Data below:
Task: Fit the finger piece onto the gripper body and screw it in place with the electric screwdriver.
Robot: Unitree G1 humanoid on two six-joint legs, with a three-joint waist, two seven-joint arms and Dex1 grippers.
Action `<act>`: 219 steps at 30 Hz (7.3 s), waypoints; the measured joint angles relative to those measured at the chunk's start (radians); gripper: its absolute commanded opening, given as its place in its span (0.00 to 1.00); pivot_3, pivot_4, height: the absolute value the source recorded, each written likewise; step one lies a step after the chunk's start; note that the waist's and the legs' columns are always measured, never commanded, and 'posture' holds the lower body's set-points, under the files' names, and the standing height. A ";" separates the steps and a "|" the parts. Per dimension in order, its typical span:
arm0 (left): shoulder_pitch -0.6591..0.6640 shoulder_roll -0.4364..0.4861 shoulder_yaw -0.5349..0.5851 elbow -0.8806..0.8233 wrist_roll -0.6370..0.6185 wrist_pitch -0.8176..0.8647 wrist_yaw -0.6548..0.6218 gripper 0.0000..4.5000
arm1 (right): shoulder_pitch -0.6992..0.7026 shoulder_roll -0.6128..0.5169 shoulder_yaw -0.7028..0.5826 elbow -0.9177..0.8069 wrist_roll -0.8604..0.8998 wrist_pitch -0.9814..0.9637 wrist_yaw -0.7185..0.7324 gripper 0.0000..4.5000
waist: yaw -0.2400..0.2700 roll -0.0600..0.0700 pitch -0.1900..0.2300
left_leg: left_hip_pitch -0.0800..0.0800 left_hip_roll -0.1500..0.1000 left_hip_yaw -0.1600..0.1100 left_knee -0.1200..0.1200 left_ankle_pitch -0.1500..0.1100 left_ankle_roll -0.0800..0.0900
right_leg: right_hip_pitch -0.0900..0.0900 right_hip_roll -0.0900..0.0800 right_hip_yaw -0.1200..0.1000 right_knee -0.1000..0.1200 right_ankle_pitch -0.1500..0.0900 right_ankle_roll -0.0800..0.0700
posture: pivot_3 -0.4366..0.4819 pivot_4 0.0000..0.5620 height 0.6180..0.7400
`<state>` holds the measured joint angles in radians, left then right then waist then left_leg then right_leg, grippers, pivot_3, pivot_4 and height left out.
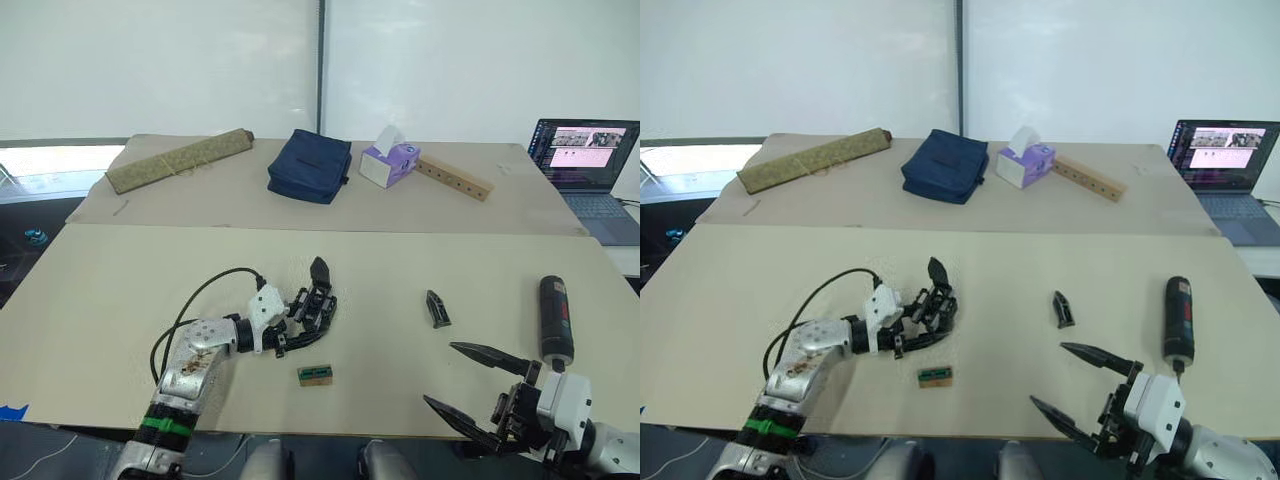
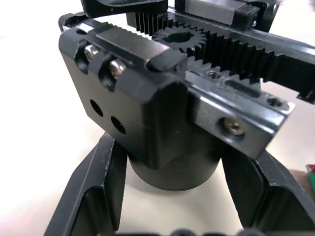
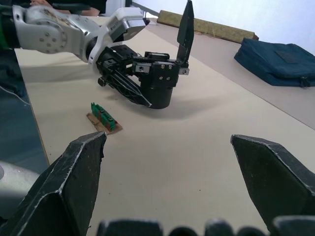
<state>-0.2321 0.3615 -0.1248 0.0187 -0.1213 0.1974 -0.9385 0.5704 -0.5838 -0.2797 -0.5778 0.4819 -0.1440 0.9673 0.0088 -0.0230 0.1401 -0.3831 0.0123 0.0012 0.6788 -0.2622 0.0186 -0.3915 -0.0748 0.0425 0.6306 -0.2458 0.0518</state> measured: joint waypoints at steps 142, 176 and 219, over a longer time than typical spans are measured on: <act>-0.350 -0.243 0.258 -0.260 -0.837 0.422 0.514 0.00 | -1.069 0.122 0.505 0.041 -0.429 0.572 -0.594 0.25 | -0.022 -0.001 0.002 | -0.010 -0.010 -0.003 0.000 0.002 -0.003 | -0.012 -0.002 0.001 0.001 0.002 0.000 | 0.48 0.27 1.00; -0.503 0.144 0.136 -0.077 -0.908 0.815 -0.066 0.00 | -1.330 0.036 0.201 0.163 0.770 1.557 -0.508 0.86 | -0.027 -0.002 0.006 | -0.010 -0.006 -0.004 -0.001 0.002 -0.002 | -0.014 -0.001 0.000 0.002 0.002 0.000 | 0.48 0.27 1.00; -0.314 0.411 0.201 0.187 -0.377 -0.102 -0.537 1.00 | -1.043 -0.114 0.300 0.023 0.529 1.135 -0.351 0.10 | -0.020 -0.001 0.007 | -0.015 -0.006 -0.001 -0.001 0.002 -0.002 | -0.016 -0.001 -0.001 -0.001 0.002 -0.001 | 0.48 0.27 1.00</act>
<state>-0.5464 0.7720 0.0763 0.2054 -0.4981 0.0956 -1.4753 -0.4725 -0.6979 0.0205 -0.5546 1.0108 0.9907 0.6158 -0.0115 -0.0242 0.1472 -0.3979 0.0065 0.0004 0.6780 -0.2600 0.0164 -0.4079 -0.0754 0.0414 0.6294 -0.2443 0.0511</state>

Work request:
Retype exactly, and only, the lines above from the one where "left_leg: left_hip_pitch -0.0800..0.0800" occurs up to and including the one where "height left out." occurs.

Response to this task:
left_leg: left_hip_pitch -0.0800..0.0800 left_hip_roll -0.1500..0.1000 left_hip_yaw -0.1600..0.1100 left_knee -0.1200..0.1200 left_ankle_pitch -0.1500..0.1100 left_ankle_roll -0.0800..0.0900
right_leg: right_hip_pitch -0.0900..0.0900 right_hip_roll -0.0900..0.0800 right_hip_yaw -0.1200..0.1000 right_knee -0.1000..0.1200 right_ankle_pitch -0.1500..0.0900 right_ankle_roll -0.0800..0.0700
posture: pivot_3 -0.4366..0.4819 pivot_4 0.0000..0.5620 height 0.6180..0.7400
`<state>` holds the measured joint angles in radians, left then right then waist then left_leg then right_leg, grippers, pivot_3, pivot_4 and height left out.

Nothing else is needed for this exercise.